Primeiro, Paulo considera a promessa de Deus em termos de ela sendo uma garantia dada por Deus na qual era requerido de Abraão colocar sua fé. E este sentido de promessa que determina a natureza da linhagem espiritual possuída pelos verdadeiros filhos de Abraão, o que por sua vez consiste a eleição para a salvação do verdadeiro Israel espiritual do qual Paulo se refere em 9:6. Paulo discutira os aspectos da promessa anteriormente no capítulo 4, onde ele argumenta que Abraão fora creditado com justiça na base da sua fé na promessa de Deus, não na base de quaisquer obras da Lei (incluindo circuncisão), com o propósito de “[…] que fosse pai de todos os que creem, não estando na circuncisão, para que também a justiça lhes seja considerada”, bem como “pai da circuncisão, daqueles que não somente são da circuncisão, mas que também andam nos passos da fé de nosso pai Abraão” (4:11-12). Em todo caso, seja gentio ou judeu, é a fé de alguém que o faz descendente espiritual de Abraão.

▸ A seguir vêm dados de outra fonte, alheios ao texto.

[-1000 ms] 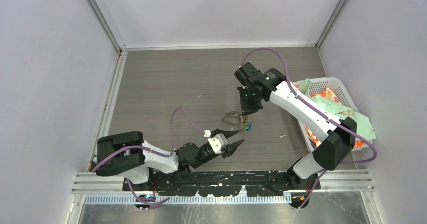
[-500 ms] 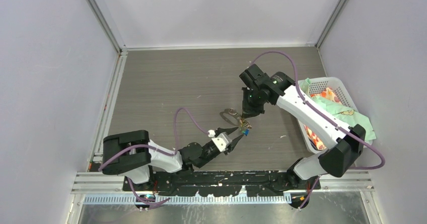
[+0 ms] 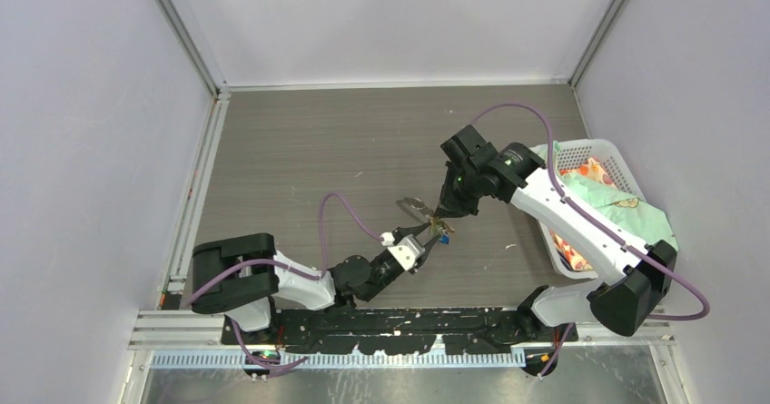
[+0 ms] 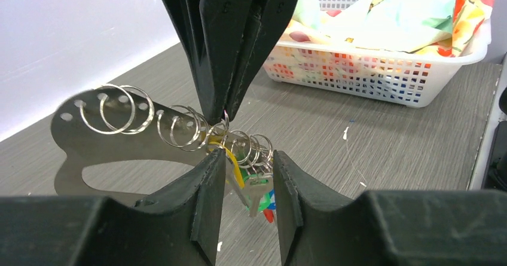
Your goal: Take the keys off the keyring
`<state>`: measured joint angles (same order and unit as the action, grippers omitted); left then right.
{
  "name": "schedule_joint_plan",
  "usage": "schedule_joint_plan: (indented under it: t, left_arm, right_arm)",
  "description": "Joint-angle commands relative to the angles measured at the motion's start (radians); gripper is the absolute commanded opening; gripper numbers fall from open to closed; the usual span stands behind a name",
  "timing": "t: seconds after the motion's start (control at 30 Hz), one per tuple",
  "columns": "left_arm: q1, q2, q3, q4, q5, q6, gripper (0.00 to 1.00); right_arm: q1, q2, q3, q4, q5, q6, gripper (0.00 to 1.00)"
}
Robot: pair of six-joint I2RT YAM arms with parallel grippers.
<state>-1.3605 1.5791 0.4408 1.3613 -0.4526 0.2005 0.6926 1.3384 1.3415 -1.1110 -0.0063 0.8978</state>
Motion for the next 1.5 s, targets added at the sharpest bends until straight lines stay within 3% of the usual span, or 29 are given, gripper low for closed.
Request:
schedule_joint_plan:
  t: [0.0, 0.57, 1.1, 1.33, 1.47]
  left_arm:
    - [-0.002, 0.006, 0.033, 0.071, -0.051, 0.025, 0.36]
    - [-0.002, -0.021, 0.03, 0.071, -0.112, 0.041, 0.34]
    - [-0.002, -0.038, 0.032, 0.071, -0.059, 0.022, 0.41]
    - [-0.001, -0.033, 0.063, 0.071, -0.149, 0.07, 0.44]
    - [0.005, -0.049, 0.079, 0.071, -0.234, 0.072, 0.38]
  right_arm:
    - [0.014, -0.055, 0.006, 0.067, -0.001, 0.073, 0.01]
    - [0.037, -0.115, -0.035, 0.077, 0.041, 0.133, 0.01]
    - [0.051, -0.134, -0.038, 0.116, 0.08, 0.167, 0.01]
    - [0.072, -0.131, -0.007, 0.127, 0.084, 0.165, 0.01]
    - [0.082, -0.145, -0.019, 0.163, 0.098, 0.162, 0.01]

Paulo então relacionou este fato à promessa: “Pois, a promessa de que ele seria herdeiro do mundo, não veio a Abraão, ou à sua descendência, pela lei, mas pela justiça da fé.” {Romanos 4:13 Almeida Recebida} A promessa “Portanto é pela fé, para que seja pela graça; a fim de que a promessa seja firme a toda a descendência, não somente à que é da Lei [ou seja, aqueles fisicamente descendentes de Israel e que portanto participam da promessa no sentido a ser logo discutido], mas também à que é da fé de Abraão, o qual é pai de todos nós [ou seja, aqueles que participam da promessa no sentido sendo agora considerado]”{Romanos 4:16 Almeida Recebida}. Portanto, no pŕimeiro sentido a promessa de Deus é condicionada à fé dos sucessores de Abraão, no que apenas aqueles que têm a fé de Abraão são considerados como sua linhagem espiritual em fé.

Portanto, quando Paulo fala em 9:6 que “nem todos os que são de Israel são verdadeiros israelitas”, ele está tomando o ponto já desenvolvido no capítulo quatro e aplicando-o especificamente ao caso da nação judaica (isto é, os descendentes físicos de Jacó/Israel), os quais Paulo trouxe a foco em 9:1-6. Baseados nos argumentos em 4:11-16, Paulo pode agora concluir acerca dos judeus que a eleição para participação na verdadeira nação espiritual de Israel não é baseada em mera linhagem física do patriarca Israel (Jacó). Em vez disso, eleição para salvação é condicionada à fé somente, sem respeito à linhagem judaica ou gentílica. Esta verdade fornece a primeira das respostas de Paulo ao desafio aludido no verso 9:6 que as promessas de Deus deveriam necessariamente ter falhado em vista da descrença da maioria judaica. A este desafio pode-se corretamente responder que nunca foi a intenção de Deus que aqueles em descrença, sejam judeus ou gentios, fossem numerados entre os eleitos para salvação, sendo isto demonstrado em Abraão, que obteve justiça na base de sua fé. Consequentemente, a descrença dos judeus contemporâneos a Paulo não acarreta que Deus tenha sido infiel à sua promessa.